▸ **WORK REQUIRED**: What you produce should be an exact transcription of the data, minus any pictures.

▸ **COLLECTED MATERIAL**:
--- START ---
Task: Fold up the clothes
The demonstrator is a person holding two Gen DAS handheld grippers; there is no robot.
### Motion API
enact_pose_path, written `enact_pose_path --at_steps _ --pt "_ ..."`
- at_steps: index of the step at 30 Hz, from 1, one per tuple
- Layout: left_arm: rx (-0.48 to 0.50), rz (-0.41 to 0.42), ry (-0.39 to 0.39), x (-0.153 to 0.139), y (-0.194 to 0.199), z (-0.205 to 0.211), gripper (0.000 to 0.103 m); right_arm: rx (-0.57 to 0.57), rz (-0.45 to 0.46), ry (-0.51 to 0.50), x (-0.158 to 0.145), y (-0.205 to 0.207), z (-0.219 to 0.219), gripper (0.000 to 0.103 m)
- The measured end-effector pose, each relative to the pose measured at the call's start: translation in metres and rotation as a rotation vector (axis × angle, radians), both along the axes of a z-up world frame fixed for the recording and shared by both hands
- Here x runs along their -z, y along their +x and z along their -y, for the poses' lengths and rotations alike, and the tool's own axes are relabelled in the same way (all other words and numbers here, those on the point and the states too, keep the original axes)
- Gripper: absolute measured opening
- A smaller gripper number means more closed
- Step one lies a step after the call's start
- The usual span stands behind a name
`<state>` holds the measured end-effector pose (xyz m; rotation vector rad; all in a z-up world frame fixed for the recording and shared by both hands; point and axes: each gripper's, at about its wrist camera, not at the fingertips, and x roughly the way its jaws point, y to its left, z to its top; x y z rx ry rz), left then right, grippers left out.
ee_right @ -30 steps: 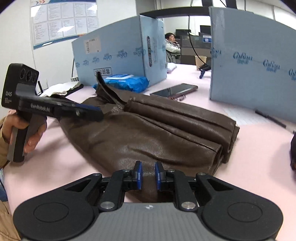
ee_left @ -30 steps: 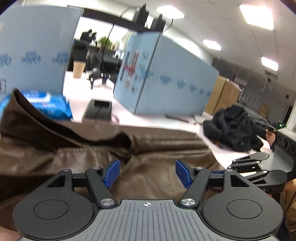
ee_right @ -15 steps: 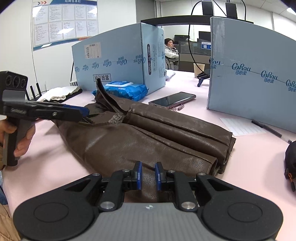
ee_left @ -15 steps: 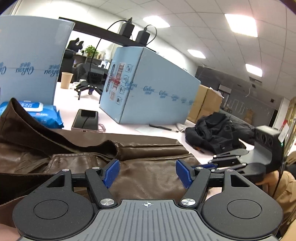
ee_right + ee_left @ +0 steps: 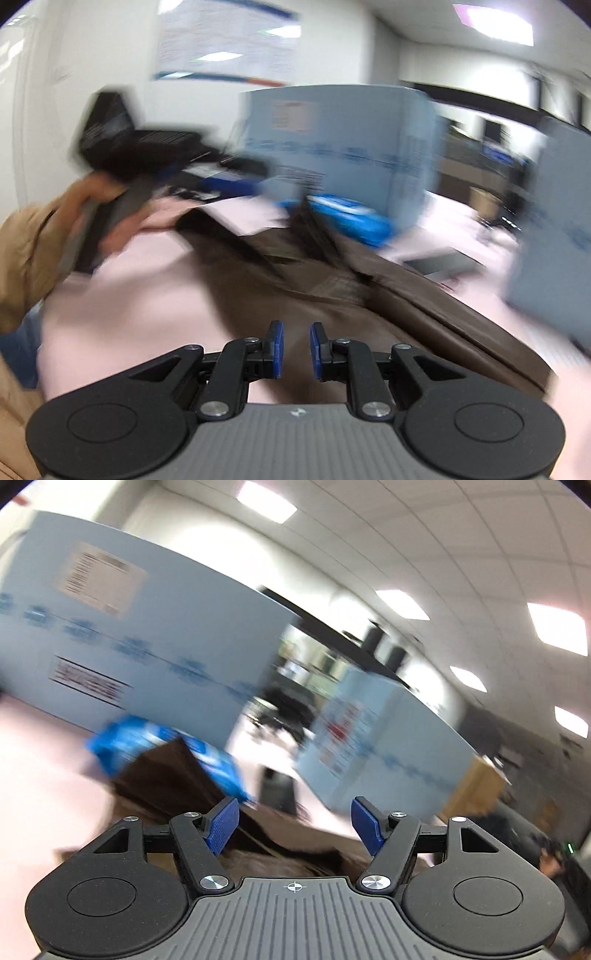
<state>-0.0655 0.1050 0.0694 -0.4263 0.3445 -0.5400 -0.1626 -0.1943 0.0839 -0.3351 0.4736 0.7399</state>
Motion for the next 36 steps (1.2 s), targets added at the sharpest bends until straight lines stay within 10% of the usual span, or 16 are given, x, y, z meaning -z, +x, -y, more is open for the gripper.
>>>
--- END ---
▸ **RESULT OF THE TASK**:
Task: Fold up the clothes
The demonstrator is a person holding two Gen DAS handheld grippers; there is no robot.
### Motion API
enact_pose_path, written `enact_pose_path --at_steps _ --pt "_ ..."`
- at_steps: index of the step at 30 Hz, from 1, one per tuple
- Layout: left_arm: rx (-0.48 to 0.50), rz (-0.41 to 0.42), ry (-0.39 to 0.39), x (-0.153 to 0.139), y (-0.194 to 0.199), z (-0.205 to 0.211), gripper (0.000 to 0.103 m); right_arm: rx (-0.57 to 0.57), rz (-0.45 to 0.46), ry (-0.51 to 0.50), x (-0.158 to 0.145), y (-0.205 to 0.207), z (-0.219 to 0.219), gripper (0.000 to 0.103 m)
- The measured end-effector pose, each relative to the pose measured at the call's start: translation in metres and rotation as a rotation vector (axis × angle, radians), both along the axes of a z-up world frame fixed for the recording and shared by both hands
- Here x runs along their -z, y along their +x and z along their -y, for the poses' lengths and rotations alike, and the tool's own axes are relabelled in the same way (all other words and numbers here, those on the point and the states too, keep the original axes)
- Gripper: absolute measured opening
- A smaller gripper number means more closed
- Step one lies a step after the call's start
- The usual span stands behind a name
`<state>` holds the measured end-effector pose (xyz m; rotation vector rad; all in a z-up world frame fixed for the recording and shared by both hands; point and axes: each gripper's, at about its wrist camera, not at the fingertips, and x roughly the way its jaws point, y to its left, z to its top; x y z rx ry rz), left then right, grippers left out.
ee_right @ -30 steps: 
ee_left @ -30 steps: 
ee_right @ -15 steps: 
ee_left @ -15 steps: 
ee_right + ee_left @ +0 steps: 
<state>-0.0655 0.1050 0.0694 -0.4263 0.3445 -0.5400 -0.1626 -0.1943 0.0839 -0.3351 0.4736 0.7399</state>
Motion for the next 36 steps (1.2 s), targets added at the sharpest bends until straight lines stay within 10% of the usual span, or 16 are given, x, y, z meaning -z, +x, -y, more is open for the gripper.
>>>

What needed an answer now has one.